Zu den pädagogischen Grundsätzen gehört die positive Nutzung der Heterogenität. Die zuhause behüteten „Bullerbü-Mädchen“ lernten von den „Hardrocker-Buben“ einiges, was sie noch nicht können, und umgekehrt genauso. Dieser Austausch und die gegenseitige Hilfe in der Gemeinschaft werde systematisch in jahrgangsübergreifenden Gruppen gefördert. Die Bullerbü-Mädchen lernen das Skaten und die Hardrocker-Buben das Lesen und Vorlesen mit Unterstützung ihrer Mitschülerinnen.
Überraschend auch die Überlegungen zur Mädchen- und Jungenerziehung. Dass sich bei Bedarf die Jungen einer Lerngruppe oder auch die Mädchen zu getrennten Beratungen zurückziehen, habe sich inzwischen eingespielt. Die unterschiedlichen Interessen würden anschließend gemeinsam wieder zusammengeführt.
Schulleiterin Prof. Dr. Susanne Thurn berichtete, dass es auffällig gewesen sei, dass die Mädchen in der Jahrgangsstufe 7 bei ihren Zukunftsvorstellungen neben Beruf immer auch ihre Familien- und Kinderwünsche mit genannt hätten, die Jungen jedoch nur von beruflichen Karrieren gesprochen hätten. Es habe sich herausgestellt, dass zudem die Jungen in dem Alter eine regelrechte Scheu vor kleinen Kindern hätten. Was also tun?
Es wurde ein „Haushaltspass eingeführt, den alle erwerben müssen. In der Schule wird Wäsche- Waschen, Bügeln, Putzen und Kochen gelernt. Als Hausaufgaben – von den Eltern zu bestätigen – müssen Badezimmer geputzt werden.

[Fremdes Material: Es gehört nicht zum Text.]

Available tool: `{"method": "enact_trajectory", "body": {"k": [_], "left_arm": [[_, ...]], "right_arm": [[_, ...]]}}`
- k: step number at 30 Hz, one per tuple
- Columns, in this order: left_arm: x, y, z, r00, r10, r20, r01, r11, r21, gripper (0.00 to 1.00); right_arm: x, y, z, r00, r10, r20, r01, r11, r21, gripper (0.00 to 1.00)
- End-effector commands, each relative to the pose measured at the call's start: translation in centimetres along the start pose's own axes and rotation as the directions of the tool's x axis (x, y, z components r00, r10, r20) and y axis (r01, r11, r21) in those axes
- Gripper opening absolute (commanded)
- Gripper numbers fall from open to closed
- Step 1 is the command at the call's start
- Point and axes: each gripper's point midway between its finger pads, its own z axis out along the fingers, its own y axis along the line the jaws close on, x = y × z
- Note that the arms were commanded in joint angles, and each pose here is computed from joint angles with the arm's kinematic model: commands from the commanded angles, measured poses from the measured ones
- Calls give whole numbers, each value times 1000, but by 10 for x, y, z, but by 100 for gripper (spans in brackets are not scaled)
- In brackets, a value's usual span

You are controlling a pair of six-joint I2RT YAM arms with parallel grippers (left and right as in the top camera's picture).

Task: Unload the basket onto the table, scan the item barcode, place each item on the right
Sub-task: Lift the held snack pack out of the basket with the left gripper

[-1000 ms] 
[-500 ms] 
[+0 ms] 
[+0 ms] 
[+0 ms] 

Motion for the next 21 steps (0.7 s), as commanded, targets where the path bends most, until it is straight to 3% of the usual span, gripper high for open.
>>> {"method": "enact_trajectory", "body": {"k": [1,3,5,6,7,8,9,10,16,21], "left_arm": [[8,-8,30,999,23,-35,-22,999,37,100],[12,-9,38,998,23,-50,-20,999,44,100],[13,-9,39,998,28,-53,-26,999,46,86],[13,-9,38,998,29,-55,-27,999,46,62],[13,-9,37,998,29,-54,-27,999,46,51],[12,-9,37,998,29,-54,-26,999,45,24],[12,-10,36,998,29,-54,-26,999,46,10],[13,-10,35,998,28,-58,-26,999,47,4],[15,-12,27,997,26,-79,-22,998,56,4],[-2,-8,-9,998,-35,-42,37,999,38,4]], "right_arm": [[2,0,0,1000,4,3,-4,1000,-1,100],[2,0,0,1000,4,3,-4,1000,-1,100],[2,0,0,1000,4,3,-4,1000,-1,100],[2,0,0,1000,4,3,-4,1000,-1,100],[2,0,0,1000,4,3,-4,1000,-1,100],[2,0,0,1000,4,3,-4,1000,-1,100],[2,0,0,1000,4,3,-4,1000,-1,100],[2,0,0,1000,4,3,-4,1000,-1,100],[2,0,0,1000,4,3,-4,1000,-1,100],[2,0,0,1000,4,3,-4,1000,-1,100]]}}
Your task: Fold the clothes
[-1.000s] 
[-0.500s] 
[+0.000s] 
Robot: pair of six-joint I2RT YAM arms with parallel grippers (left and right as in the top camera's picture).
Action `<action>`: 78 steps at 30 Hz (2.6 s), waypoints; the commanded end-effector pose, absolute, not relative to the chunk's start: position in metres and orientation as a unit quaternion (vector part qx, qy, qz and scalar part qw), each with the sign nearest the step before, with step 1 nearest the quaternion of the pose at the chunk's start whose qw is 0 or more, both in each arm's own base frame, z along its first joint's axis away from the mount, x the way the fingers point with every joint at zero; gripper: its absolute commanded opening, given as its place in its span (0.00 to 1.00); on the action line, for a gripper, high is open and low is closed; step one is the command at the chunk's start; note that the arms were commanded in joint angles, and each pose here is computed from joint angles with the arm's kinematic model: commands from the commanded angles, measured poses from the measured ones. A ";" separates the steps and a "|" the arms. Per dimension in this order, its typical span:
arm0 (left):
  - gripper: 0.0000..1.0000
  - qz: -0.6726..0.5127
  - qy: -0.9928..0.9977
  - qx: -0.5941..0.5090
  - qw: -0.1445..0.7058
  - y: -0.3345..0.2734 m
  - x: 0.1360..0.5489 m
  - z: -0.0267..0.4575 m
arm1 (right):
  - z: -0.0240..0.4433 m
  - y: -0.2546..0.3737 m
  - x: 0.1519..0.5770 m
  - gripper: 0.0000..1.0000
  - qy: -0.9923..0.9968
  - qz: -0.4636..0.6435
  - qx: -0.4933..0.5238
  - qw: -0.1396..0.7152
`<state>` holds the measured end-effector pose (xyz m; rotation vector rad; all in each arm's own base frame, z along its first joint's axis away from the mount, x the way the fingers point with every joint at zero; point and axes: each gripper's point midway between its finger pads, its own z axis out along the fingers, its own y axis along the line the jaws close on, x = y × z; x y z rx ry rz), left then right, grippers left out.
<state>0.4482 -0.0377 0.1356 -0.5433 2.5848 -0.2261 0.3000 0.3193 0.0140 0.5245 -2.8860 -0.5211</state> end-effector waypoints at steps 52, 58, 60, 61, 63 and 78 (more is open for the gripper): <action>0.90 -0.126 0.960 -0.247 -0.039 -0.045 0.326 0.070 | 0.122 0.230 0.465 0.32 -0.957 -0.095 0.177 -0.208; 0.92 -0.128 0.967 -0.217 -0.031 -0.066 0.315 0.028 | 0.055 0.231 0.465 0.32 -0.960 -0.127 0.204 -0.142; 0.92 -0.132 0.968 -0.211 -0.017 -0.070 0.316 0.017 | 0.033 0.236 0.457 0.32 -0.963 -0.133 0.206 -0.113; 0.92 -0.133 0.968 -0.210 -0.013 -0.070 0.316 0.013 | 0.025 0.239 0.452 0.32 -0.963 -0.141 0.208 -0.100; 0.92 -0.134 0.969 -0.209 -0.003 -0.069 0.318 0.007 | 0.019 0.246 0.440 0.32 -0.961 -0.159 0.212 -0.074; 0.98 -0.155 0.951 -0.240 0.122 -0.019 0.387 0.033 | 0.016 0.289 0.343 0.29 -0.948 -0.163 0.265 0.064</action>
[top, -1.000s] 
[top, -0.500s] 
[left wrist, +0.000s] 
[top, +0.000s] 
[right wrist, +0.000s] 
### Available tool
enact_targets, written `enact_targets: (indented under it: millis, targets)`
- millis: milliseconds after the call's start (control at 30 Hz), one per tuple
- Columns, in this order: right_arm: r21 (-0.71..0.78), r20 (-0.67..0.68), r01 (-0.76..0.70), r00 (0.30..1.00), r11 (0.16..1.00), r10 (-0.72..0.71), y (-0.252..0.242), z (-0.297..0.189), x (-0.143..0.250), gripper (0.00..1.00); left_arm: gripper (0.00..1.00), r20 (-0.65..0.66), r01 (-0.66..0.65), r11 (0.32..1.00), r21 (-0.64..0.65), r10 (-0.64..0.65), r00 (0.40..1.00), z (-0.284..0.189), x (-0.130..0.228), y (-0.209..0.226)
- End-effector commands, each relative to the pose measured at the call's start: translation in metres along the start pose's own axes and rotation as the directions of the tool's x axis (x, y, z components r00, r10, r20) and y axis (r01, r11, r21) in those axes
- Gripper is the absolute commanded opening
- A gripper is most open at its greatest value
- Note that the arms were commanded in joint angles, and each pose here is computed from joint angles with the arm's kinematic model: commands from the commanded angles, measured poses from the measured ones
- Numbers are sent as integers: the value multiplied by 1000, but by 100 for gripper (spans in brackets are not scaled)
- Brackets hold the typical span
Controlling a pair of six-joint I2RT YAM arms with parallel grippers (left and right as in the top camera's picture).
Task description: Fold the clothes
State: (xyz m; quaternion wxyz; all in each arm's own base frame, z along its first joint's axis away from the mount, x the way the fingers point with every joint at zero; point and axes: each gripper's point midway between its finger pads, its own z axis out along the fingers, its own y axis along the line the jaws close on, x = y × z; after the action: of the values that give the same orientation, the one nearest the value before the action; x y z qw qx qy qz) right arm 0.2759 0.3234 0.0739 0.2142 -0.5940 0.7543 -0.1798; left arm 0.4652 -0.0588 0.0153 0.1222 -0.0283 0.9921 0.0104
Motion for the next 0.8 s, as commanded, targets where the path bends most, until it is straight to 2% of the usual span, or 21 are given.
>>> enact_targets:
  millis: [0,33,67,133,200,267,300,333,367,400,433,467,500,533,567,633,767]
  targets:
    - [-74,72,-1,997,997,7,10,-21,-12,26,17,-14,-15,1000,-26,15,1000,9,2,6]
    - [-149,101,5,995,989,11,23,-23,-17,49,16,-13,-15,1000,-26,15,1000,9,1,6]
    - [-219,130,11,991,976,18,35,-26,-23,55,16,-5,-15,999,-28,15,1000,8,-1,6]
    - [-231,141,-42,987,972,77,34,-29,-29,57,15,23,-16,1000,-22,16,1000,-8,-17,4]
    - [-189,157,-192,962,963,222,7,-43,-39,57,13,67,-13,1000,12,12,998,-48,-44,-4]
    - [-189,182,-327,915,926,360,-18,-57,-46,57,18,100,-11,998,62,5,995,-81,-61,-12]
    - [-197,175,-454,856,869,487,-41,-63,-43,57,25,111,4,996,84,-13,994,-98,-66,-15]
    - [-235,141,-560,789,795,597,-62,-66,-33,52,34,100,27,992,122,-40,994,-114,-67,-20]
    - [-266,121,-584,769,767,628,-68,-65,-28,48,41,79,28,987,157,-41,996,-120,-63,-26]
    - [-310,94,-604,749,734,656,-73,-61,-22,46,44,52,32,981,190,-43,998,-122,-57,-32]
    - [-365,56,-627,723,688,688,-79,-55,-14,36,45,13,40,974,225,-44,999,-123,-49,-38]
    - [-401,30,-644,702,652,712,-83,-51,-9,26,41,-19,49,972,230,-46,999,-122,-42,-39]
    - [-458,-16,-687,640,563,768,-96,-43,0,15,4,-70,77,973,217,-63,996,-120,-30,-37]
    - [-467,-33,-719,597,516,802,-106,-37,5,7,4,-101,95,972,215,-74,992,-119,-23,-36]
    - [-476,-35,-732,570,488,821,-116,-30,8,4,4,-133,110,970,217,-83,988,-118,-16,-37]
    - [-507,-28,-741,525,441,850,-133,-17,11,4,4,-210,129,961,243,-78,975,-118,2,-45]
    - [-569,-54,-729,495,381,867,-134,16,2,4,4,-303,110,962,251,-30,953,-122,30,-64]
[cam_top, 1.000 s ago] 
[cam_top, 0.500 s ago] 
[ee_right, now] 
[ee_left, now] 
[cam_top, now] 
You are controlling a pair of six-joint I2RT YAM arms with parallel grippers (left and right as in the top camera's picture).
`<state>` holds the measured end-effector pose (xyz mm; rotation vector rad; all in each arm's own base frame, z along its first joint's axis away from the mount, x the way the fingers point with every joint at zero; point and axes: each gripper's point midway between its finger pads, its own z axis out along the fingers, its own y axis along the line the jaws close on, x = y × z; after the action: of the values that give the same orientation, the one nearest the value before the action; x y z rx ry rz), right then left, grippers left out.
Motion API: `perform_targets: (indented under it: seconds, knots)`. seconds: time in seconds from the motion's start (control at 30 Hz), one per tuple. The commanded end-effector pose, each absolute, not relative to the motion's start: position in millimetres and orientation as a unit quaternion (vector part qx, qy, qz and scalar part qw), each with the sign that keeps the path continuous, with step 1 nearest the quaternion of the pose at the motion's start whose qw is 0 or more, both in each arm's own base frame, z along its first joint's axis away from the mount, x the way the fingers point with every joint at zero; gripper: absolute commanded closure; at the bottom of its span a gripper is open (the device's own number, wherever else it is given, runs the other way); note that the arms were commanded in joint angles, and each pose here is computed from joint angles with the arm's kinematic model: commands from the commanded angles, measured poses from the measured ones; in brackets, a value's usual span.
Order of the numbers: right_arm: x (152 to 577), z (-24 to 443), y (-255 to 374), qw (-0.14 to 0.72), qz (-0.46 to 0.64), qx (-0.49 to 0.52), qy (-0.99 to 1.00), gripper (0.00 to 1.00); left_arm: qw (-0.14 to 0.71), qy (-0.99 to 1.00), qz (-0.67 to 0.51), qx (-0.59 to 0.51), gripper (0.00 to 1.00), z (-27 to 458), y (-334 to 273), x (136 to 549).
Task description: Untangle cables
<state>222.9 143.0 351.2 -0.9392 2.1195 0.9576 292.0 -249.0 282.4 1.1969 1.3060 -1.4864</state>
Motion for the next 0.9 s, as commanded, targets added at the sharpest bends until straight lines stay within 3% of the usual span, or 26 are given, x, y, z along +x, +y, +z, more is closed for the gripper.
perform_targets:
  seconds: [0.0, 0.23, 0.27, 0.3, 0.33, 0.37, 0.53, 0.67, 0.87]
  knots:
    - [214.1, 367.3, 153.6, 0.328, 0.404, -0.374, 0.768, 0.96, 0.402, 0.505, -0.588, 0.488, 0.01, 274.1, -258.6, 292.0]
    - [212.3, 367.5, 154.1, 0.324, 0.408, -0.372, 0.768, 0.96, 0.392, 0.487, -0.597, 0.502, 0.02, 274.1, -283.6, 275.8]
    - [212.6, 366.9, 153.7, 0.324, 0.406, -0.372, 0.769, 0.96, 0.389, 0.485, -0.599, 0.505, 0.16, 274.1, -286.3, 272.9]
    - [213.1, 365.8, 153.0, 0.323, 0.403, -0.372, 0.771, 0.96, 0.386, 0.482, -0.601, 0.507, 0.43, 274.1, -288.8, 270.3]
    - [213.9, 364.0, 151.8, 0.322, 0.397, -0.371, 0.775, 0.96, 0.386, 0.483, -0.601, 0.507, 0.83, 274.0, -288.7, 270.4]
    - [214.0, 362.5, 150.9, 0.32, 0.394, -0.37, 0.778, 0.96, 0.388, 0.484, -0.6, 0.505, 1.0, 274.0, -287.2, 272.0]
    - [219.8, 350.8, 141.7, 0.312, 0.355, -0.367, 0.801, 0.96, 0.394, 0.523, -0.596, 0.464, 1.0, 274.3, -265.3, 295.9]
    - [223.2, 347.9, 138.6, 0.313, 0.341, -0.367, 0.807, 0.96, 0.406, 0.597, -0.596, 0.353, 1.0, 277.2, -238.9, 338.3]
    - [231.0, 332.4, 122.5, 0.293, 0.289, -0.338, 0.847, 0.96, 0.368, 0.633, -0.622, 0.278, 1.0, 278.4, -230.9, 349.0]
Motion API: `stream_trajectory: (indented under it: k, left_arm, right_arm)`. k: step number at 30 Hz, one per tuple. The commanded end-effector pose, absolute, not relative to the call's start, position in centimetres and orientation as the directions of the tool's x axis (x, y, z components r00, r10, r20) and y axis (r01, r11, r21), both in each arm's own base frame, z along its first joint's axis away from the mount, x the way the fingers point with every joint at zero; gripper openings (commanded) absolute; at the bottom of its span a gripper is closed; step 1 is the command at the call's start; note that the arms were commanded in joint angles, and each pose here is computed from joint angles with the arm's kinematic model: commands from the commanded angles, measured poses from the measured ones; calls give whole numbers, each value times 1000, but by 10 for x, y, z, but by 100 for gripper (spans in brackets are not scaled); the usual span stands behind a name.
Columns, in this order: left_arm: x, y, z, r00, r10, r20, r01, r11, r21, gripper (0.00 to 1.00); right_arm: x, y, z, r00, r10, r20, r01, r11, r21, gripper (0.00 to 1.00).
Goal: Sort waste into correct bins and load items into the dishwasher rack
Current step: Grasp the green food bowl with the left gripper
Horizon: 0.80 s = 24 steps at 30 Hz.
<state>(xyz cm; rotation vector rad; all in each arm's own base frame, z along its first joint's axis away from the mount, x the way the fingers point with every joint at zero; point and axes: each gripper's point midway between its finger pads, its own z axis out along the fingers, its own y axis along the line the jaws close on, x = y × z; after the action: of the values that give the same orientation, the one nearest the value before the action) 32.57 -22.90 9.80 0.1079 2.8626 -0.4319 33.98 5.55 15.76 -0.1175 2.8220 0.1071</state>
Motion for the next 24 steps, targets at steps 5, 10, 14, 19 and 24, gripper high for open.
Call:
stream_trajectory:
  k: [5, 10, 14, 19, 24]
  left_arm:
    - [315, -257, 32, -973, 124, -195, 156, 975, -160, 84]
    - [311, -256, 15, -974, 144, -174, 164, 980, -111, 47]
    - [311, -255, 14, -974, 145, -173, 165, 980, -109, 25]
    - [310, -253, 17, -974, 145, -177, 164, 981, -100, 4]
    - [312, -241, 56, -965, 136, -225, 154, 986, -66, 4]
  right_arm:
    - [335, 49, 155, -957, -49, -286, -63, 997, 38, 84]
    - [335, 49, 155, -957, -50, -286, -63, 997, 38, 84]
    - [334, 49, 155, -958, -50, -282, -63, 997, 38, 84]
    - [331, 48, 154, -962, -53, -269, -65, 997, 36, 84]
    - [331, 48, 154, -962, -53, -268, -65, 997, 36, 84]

Am erfogreichsten für die Jungen jedoch sei ein Praktikum in einer Kindertagesstätte. Es sei ein überwältigendes Erlebnis für die Jungen, von den Kleinkindern als Erwachsene „angehimmelt“ zu werden, für sie aber auch verantwortlich zu sein, andererseits mit den Kleinen noch spielen zu können.
Wer all diese Qualifikationen erworben habe, bekomme den „Haushaltspass“.
In der Schulpraxis müssten diese Fähigkeiten gezielt bei Reisen eingesetzt werden. Es würden immer Selbstversorgerunterkünfte gewählt. Dabei sei abwechselnd eine Schülergruppe für die gesamte Verpflegung eines Tages zuständig. Seitdem die SchülerInnen selbst planen, einkaufen und für alle kochen müssten, gebe es kein Gemecker mehr über das Essen.
Selbstverständlich sei es, dass die Mädchen zum Beispiel in der Metall- oder Holzwerkstatt arbeiteten oder in der Fahrradwerkstatt aktiv seien.
Ein nachdenklich machender Nachmittag in der Laborschule Bielefeld. „Geht das wirklich?“ Die Frage bleibt.